Comparison of the Complete DNA Sequences of Human Herpesvirus 6 Variants A and B

Human herpesvirus 6 (HHV-6), which belongs to the betaherpesvirus subfamily and infects mainly T cells in vitro, causes acute and latent infections. Two variants of HHV-6 have been distinguished on the basis of differences in several properties. We have determined the complete DNA sequence of HHV-6 variant B (HHV-6B) strain HST, the causative agent of exanthem subitum, and compared the sequence with that of variant A strain U1102. A total of 115 potential open reading frames (ORFs) were identified within the 161,573-bp contiguous sequence of the entire HHV-6 genome, including some genes with remarkable differences in amino acid identity.
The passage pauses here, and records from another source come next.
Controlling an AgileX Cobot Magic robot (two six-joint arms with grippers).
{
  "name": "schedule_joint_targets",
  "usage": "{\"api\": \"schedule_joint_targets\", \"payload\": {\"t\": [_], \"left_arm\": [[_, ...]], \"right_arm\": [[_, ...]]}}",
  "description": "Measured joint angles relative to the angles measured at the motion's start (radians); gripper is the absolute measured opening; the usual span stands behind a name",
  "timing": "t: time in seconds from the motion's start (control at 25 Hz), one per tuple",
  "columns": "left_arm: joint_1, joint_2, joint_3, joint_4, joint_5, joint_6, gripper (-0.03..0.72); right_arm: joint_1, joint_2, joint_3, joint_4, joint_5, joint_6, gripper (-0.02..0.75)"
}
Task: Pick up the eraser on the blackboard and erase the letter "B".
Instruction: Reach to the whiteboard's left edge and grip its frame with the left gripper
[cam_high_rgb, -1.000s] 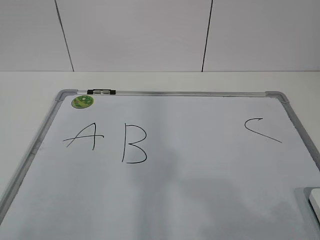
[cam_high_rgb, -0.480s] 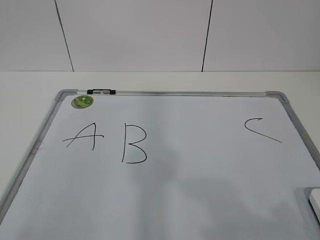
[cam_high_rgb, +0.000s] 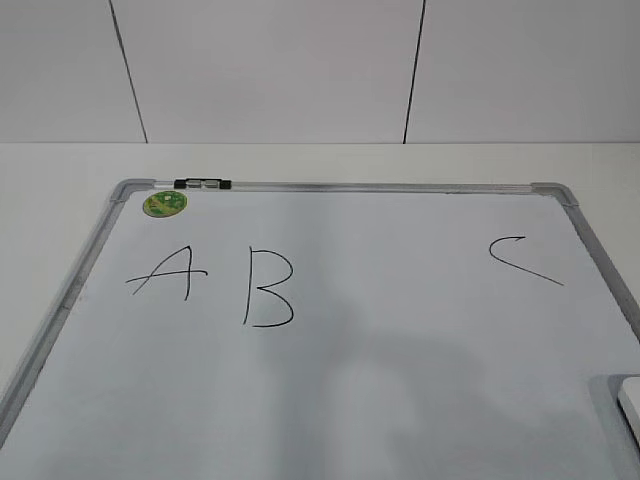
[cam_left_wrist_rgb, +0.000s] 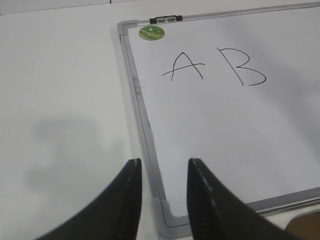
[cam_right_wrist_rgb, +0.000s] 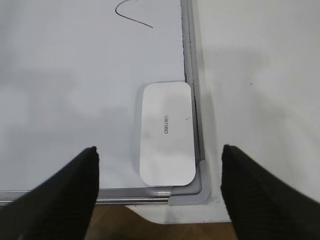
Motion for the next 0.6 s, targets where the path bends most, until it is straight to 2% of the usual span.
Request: {"api": "schedule_joint_targets", "payload": {"t": [0.16,0.4,0.6], "left_arm": [[0.0,0.037,0.0,-0.002,0.0,0.0,0.237],[0.0,0.24,-0.01,-0.03,0.0,0.0,0.238],[0.0,0.424,-0.092,-0.063,0.002,0.0,0.238]], "right_arm": [[0.0,0.1,-0.051,0.0,0.038,0.05,0.584],[0.0,0.289,-0.13,0.032,0.043,0.087,0.584],[0.0,0.428,-0.157,0.095,0.043,0.107,0.584]]}}
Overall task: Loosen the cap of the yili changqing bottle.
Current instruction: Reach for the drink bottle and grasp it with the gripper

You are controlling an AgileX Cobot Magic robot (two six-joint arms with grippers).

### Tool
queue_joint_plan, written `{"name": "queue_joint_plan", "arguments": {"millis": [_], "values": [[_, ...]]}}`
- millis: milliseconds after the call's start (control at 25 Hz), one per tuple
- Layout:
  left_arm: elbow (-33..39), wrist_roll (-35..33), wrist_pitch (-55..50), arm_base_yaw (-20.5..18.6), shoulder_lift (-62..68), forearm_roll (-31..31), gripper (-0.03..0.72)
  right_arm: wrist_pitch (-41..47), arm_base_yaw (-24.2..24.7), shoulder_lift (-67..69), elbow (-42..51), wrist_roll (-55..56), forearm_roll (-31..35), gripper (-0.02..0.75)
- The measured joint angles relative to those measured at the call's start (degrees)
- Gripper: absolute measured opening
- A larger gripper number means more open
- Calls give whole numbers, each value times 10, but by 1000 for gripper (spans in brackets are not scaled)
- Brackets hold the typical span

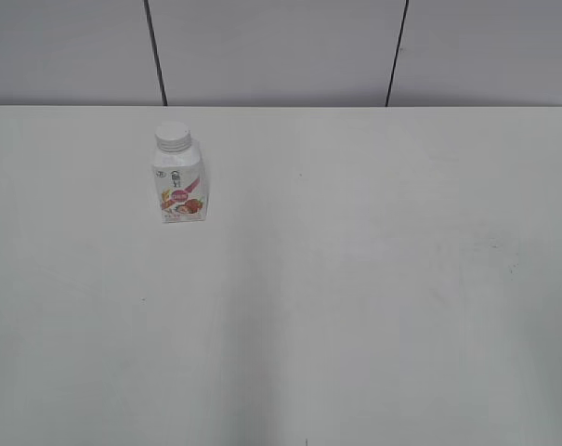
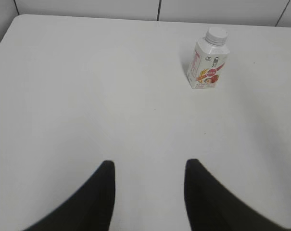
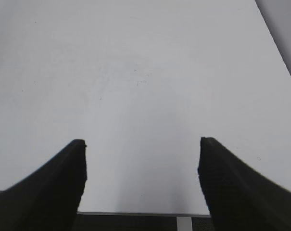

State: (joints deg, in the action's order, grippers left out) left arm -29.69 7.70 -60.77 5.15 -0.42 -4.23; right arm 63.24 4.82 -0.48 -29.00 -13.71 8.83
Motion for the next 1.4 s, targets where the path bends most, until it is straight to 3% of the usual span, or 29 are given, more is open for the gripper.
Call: {"name": "queue_joint_plan", "arguments": {"millis": [1400], "values": [[-5,0,2,0,0,0,307,0,0,0,0,0,0,571]]}}
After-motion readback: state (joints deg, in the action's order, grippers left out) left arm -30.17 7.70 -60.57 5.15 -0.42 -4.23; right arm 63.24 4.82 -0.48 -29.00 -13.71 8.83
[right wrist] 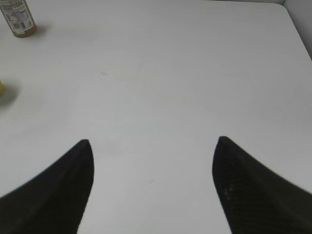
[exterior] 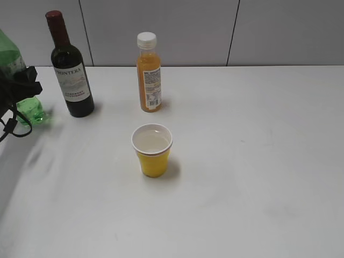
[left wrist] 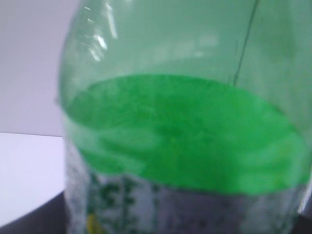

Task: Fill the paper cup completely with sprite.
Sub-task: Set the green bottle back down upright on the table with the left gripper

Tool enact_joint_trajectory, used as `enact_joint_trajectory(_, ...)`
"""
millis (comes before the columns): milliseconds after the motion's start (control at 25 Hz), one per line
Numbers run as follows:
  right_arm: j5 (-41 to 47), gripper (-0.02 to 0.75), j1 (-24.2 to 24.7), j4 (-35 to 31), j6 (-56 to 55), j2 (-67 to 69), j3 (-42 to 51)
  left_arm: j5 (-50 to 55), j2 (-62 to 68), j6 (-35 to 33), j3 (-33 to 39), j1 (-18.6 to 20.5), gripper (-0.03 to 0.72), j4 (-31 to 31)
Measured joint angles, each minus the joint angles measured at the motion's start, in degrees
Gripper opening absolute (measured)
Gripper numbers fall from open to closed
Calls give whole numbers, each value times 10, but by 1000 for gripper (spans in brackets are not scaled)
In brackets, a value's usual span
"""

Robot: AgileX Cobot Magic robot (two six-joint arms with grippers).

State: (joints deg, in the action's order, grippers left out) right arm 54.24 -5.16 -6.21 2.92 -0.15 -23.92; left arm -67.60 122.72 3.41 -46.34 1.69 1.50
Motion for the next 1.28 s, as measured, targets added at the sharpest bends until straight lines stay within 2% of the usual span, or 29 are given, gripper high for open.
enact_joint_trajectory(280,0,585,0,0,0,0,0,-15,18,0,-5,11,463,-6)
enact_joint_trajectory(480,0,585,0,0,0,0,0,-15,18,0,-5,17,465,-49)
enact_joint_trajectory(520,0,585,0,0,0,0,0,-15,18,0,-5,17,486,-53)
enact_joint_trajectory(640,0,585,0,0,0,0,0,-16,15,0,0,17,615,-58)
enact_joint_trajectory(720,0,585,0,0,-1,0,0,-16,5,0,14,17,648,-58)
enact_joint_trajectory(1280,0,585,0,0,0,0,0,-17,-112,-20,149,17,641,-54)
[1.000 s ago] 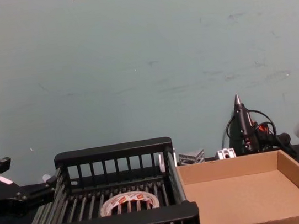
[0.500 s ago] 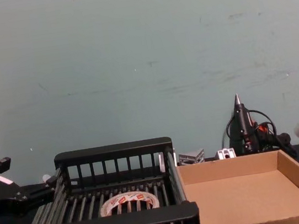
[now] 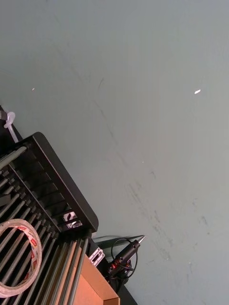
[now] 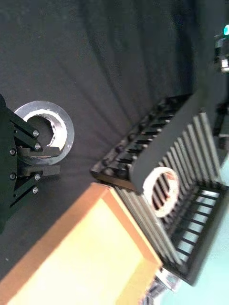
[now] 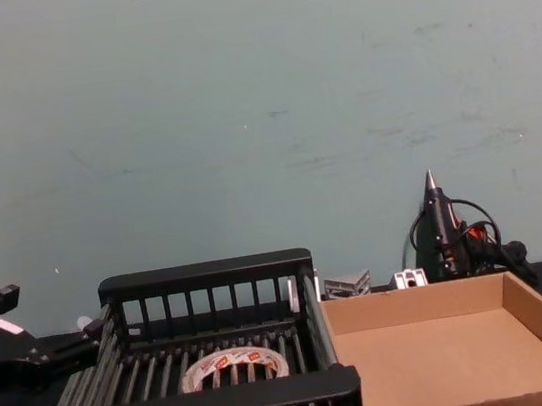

All genes with <70% identity between the two variants were found to contain deleted regions when ORFs that could not be expressed were excluded from the comparison. Except in the case of U47, these differences were found in immediate-early/regulatory genes, DR2, DR7, U86/90, U89/90, and U95, which may represent characteristic differences of variants A and B. Also, we have successfully typed 14 different strains belonging to variant A or B by PCR using variant-specific primers; the results suggest that the remarkable differences observed were conserved evolutionarily as variant-specific divergence.